Nous devons rendre un hommage historique à nos agents de santé qui supportent le poids de cette crise, et continuent de s’exposer au danger, au service de leurs patients. On ne peut pas dire qu’ils en soient sortis indemnes : les études révèlent que pas moins de 43 % des agents de santé de première ligne connaissent des niveaux d’anxiété importants, et une grande partie du personnel clinique travaillant aux soins intensifs a désormais atteint le seuil clinique du syndrome de stress post-traumatique. Le soutien que l’on peut leur apporter ainsi qu’à leur santé mentale doit constituer un pilier central du projet de reconstruire en mieux. Avec eux, nous reconnaissons les sacrifices consentis par la quasi-totalité d’entre nous, tout en sachant que ces sacrifices ont été bien plus importants chez les personnes déjà défavorisées dans la vie.
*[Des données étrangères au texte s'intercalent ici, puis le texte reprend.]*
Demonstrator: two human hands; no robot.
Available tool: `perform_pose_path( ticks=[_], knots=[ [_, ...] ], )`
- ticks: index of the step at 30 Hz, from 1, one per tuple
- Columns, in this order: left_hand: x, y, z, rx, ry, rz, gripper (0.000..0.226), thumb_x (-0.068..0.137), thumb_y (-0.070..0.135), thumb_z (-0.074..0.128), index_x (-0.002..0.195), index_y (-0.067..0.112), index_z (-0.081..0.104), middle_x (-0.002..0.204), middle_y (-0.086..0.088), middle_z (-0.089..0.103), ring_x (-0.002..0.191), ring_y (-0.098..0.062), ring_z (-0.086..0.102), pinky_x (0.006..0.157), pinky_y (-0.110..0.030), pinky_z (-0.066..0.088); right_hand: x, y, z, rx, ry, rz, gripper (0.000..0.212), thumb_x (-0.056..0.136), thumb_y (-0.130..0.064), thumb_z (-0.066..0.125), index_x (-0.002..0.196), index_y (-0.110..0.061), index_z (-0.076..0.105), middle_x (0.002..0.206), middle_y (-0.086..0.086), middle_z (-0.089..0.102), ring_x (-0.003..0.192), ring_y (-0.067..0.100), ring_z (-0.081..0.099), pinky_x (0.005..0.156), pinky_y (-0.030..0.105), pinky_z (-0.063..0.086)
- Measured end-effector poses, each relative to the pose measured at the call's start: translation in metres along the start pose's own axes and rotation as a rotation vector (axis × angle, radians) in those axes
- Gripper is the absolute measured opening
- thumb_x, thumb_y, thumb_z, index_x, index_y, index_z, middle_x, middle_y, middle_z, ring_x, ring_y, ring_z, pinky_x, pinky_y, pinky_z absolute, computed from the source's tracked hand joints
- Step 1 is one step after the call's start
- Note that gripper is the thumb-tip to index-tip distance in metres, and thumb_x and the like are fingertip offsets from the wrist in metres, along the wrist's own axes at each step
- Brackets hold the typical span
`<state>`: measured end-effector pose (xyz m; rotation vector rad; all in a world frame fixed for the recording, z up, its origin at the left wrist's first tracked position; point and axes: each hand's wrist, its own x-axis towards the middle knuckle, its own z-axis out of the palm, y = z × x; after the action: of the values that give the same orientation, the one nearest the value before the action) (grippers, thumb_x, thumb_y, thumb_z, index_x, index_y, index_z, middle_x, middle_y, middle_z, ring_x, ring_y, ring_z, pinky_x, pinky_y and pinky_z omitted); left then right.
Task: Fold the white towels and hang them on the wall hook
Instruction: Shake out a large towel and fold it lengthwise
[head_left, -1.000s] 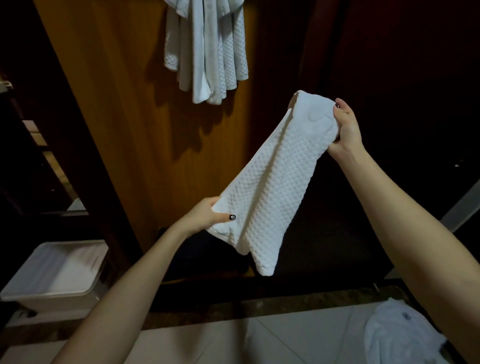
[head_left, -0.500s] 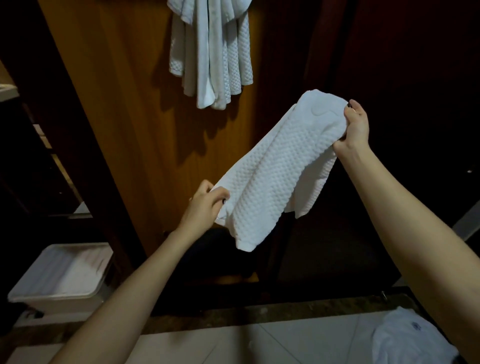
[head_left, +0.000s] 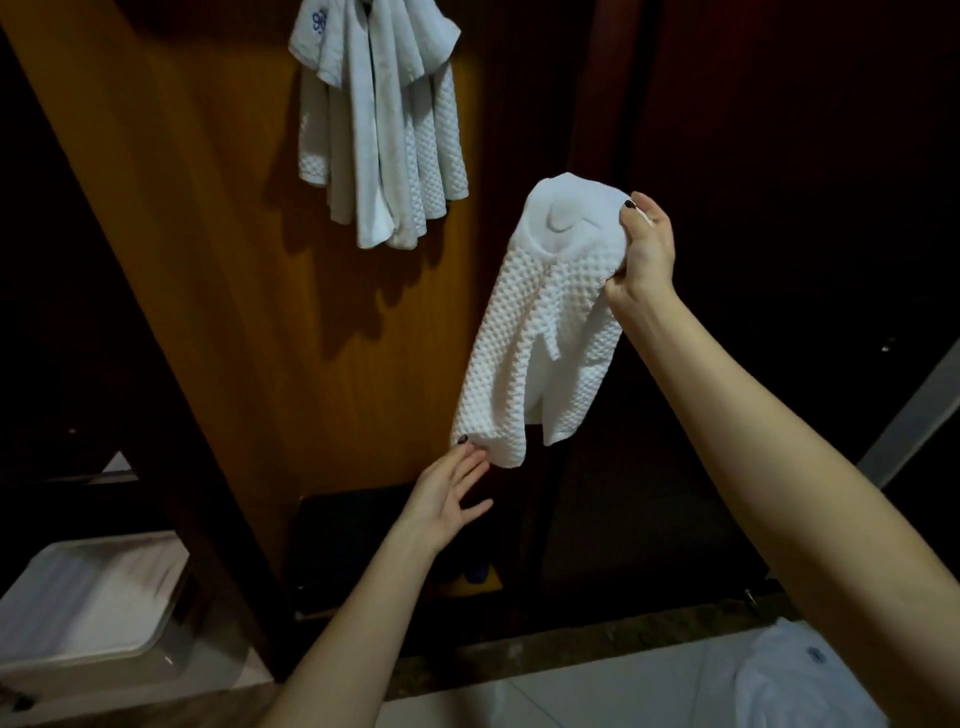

Bien qu’Omicron offre un espoir plausible de stabilisation et de normalisation, notre travail n’est pas terminé. D’énormes disparités subsistent dans l’accès aux vaccins. Si l’année 2021 a été marquée par la production de vaccins, 2022 doit être l’année de l’équité vaccinale dans la Région européenne et au-delà. Trop de personnes ayant besoin d’un vaccin ne sont toujours pas vaccinées. Cela contribue à favoriser la transmission, à prolonger la pandémie et à augmenter la probabilité d’apparition de nouveaux variants.
Cette pandémie, comme toutes celles qui l’ont précédée, finira bien un jour, mais il est bien trop tôt pour baisser notre vigilance. Avec les millions d’infections survenues dans le monde ces dernières semaines et devant survenir ces prochaines semaines, associées à la baisse de l’immunité et à la saisonnalité hivernale, il est presque acquis que l’on assistera à l’émergence et à la résurgence de [nouveaux] variants de la COVID-19. Mais grâce à une surveillance et un suivi rigoureux de ces nouveaux variants, un taux de vaccination élevé et l’inoculation de la troisième dose, une bonne ventilation, un accès équitable et abordable aux antiviraux, des tests de dépistage ciblés et la protection des groupes à haut risque par le port d’un masque de qualité et le respect des mesures de distanciation physique en cas d’émergence d’un nouveau variant, je pense qu’une nouvelle vague ne pourrait plus nécessiter le retour aux mesures de confinement de la population prises en période pandémique, ou à des mesures similaires.